■ Exercise requirements
Where the string "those" occurs in a line of the data below, that line should be copied.

■ Stored data
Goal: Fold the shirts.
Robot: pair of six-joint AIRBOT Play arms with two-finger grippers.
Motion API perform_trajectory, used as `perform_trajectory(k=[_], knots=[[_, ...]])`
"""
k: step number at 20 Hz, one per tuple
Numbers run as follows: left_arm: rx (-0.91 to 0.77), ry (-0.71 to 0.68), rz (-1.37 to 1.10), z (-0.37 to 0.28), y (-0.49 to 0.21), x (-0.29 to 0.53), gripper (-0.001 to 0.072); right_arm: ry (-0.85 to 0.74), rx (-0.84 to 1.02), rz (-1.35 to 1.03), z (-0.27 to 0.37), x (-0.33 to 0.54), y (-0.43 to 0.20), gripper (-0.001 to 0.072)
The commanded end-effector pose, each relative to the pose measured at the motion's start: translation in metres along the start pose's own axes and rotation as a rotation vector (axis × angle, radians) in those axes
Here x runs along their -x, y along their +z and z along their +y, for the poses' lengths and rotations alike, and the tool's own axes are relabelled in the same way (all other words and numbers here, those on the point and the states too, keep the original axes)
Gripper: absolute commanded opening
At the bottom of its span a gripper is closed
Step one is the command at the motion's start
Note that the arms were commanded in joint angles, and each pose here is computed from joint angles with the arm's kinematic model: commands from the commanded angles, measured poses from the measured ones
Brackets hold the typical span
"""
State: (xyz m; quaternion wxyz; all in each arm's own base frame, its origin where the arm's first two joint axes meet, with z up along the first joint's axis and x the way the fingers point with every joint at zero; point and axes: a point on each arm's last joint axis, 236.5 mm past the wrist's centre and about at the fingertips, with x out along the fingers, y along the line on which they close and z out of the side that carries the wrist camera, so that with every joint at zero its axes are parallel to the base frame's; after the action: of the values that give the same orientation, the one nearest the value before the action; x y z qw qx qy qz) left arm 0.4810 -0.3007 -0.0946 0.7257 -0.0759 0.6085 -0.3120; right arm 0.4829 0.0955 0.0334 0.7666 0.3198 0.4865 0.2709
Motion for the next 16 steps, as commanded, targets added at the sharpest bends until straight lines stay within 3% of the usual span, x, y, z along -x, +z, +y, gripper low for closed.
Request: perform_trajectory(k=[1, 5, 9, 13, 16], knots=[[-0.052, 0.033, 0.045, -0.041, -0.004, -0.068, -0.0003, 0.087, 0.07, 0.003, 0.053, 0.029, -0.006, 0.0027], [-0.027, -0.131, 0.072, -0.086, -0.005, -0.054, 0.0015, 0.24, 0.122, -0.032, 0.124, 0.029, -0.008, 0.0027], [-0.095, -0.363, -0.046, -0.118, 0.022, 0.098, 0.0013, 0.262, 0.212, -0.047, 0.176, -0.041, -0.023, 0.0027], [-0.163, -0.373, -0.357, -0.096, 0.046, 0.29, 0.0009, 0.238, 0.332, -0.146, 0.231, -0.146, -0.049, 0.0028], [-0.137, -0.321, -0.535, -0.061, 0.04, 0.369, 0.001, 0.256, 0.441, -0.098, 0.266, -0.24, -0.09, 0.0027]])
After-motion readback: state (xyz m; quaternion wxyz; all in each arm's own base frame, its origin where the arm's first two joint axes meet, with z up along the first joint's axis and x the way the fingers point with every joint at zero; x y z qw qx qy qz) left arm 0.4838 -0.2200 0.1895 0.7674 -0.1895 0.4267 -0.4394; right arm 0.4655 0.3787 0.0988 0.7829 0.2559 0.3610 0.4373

■ Reply
The commanded end-effector pose, each relative to the pose measured at the motion's start: translation in metres along the start pose's own axes and rotation as a rotation vector (axis × angle, radians) in those axes
Here x runs along their -x, y along their +z and z along their +y, for the poses' lengths and rotations alike, and the tool's own axes are relabelled in the same way (all other words and numbers here, those on the point and the states too, keep the original axes)

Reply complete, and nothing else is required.